§ About this task
The data below is to be set down exactly.

§ Records supplied
◆ ◆ ◆

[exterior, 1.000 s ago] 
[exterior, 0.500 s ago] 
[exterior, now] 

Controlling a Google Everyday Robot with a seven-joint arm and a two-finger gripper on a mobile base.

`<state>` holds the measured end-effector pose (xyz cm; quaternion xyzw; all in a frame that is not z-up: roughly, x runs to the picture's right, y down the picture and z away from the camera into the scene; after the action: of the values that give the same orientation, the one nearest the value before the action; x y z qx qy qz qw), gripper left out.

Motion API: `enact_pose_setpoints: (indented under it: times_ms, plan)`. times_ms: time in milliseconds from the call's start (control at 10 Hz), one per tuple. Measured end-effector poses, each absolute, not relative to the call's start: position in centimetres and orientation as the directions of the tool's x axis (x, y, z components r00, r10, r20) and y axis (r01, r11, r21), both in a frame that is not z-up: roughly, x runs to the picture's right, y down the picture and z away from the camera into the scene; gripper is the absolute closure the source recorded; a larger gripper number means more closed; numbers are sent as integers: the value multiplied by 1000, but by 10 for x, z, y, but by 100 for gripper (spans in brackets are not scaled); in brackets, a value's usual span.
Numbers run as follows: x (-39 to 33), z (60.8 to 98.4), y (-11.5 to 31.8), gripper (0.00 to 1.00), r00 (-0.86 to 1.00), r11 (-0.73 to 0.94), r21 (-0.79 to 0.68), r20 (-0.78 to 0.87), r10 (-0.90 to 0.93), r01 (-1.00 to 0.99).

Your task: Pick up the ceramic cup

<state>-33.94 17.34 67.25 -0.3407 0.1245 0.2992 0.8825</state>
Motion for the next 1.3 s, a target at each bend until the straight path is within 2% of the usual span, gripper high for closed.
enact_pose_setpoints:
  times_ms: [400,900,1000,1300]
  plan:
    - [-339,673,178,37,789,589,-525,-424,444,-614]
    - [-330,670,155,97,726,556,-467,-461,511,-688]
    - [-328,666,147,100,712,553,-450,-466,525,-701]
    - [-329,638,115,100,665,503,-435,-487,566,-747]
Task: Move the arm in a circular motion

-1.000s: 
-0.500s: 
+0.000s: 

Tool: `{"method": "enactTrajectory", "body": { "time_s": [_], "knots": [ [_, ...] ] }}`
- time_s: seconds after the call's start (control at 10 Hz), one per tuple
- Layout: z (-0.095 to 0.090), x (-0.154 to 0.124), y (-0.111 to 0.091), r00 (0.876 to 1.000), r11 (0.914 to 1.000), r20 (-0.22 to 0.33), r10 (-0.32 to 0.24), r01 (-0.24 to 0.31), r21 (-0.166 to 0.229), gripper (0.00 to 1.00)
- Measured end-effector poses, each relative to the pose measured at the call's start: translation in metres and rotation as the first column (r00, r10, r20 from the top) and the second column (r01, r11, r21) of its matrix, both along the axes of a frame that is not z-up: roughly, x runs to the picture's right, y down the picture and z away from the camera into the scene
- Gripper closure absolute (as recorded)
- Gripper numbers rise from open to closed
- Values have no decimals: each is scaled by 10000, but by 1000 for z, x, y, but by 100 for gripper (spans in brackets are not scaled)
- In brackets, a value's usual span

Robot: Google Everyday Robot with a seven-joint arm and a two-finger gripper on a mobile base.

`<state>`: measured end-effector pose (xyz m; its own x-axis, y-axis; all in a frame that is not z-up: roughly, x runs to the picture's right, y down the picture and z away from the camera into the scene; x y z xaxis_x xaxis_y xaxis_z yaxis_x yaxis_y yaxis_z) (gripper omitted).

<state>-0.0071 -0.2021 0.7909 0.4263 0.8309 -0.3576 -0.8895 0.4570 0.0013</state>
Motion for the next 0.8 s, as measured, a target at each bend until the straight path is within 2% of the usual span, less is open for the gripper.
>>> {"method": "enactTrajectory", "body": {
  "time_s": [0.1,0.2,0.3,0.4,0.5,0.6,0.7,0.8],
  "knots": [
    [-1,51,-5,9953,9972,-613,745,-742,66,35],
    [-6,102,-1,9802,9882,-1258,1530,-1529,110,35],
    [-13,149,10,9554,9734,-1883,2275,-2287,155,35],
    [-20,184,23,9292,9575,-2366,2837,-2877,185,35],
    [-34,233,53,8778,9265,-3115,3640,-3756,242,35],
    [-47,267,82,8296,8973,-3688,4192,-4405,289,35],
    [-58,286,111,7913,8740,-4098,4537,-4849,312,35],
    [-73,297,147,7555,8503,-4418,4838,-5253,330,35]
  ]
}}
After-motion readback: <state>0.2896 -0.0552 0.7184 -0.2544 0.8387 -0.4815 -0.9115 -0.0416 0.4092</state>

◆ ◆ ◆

§ Response to this exercise
[exterior, 1.000 s ago] 
[exterior, 0.500 s ago] 
[exterior, now] 

Controlling a Google Everyday Robot with a seven-joint arm and a two-finger gripper on a mobile base.

`<state>` holds the measured end-effector pose (xyz cm; quaternion xyzw; all in a frame that is not z-up: roughly, x runs to the picture's right, y down the picture and z away from the camera into the scene; after the action: of the values that give the same orientation, the one nearest the value before the action; x y z qx qy qz qw), gripper left out.

Motion API: `enact_pose_setpoints: (indented under it: times_ms, plan)`. times_ms: time in milliseconds from the call's start (control at 10 Hz), one per tuple. Measured end-effector poses, each absolute, not relative to the call's start: position in centimetres and orientation as the directions of the tool's x axis (x, y, z components r00, r10, r20) and y axis (r01, r11, r21), both in a frame that is not z-up: roughly, x runs to the picture's right, y down the picture and z away from the camera into the scene; gripper is the absolute closure the source recorded; a larger gripper number means more closed; numbers are sent as integers: the value multiplied by 1000, but by 10 for x, z, y, but by 100 for gripper (spans in brackets are not scaled); in brackets, a value's usual span.
Numbers run as follows: x (-39 to 33), z (60.8 to 98.4), y (-11.5 to 31.8), gripper (0.00 to 1.00), r00 (-0.86 to 1.00), r11 (-0.73 to 0.94), r21 (-0.79 to 0.68), r20 (-0.78 to 0.87), r10 (-0.90 to 0.93), r01 (-1.00 to 0.99).

Your task: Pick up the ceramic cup

<state>-33.94 17.34 67.25 -0.3407 0.1245 0.2992 0.8825</state>
Motion for the next 1.3 s, a target at each bend until the straight path is within 2% of the usual span, gripper high for closed.
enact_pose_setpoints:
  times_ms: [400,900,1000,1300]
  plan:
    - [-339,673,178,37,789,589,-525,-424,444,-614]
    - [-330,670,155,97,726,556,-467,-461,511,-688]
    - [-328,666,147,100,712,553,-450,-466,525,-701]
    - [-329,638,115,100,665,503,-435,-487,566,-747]
Task: Move the arm in a circular motion

-1.000s: 
-0.500s: 
+0.000s: 

Tool: `{"method": "enactTrajectory", "body": { "time_s": [_], "knots": [ [_, ...] ] }}`
- time_s: seconds after the call's start (control at 10 Hz), one per tuple
- Layout: z (-0.095 to 0.090), x (-0.154 to 0.124), y (-0.111 to 0.091), r00 (0.876 to 1.000), r11 (0.914 to 1.000), r20 (-0.22 to 0.33), r10 (-0.32 to 0.24), r01 (-0.24 to 0.31), r21 (-0.166 to 0.229), gripper (0.00 to 1.00)
- Measured end-effector poses, each relative to the pose measured at the call's start: translation in metres and rotation as the first column (r00, r10, r20 from the top) and the second column (r01, r11, r21) of its matrix, both along the axes of a frame that is not z-up: roughly, x runs to the picture's right, y down the picture and z away from the camera into the scene
- Gripper closure absolute (as recorded)
- Gripper numbers rise from open to closed
- Values have no decimals: each is scaled by 10000, but by 1000 for z, x, y, but by 100 for gripper (spans in brackets are not scaled)
- In brackets, a value's usual span

Robot: Google Everyday Robot with a seven-joint arm and a two-finger gripper on a mobile base.

`<state>`: measured end-effector pose (xyz m; its own x-axis, y-axis; all in a frame that is not z-up: roughly, x runs to the picture's right, y down the picture and z away from the camera into the scene; x y z xaxis_x xaxis_y xaxis_z yaxis_x yaxis_y yaxis_z) (gripper omitted).

<state>-0.0071 -0.2021 0.7909 0.4263 0.8309 -0.3576 -0.8895 0.4570 0.0013</state>
Motion for the next 0.8 s, as measured, a target at each bend until the straight path is within 2% of the usual span, less is open for the gripper.
>>> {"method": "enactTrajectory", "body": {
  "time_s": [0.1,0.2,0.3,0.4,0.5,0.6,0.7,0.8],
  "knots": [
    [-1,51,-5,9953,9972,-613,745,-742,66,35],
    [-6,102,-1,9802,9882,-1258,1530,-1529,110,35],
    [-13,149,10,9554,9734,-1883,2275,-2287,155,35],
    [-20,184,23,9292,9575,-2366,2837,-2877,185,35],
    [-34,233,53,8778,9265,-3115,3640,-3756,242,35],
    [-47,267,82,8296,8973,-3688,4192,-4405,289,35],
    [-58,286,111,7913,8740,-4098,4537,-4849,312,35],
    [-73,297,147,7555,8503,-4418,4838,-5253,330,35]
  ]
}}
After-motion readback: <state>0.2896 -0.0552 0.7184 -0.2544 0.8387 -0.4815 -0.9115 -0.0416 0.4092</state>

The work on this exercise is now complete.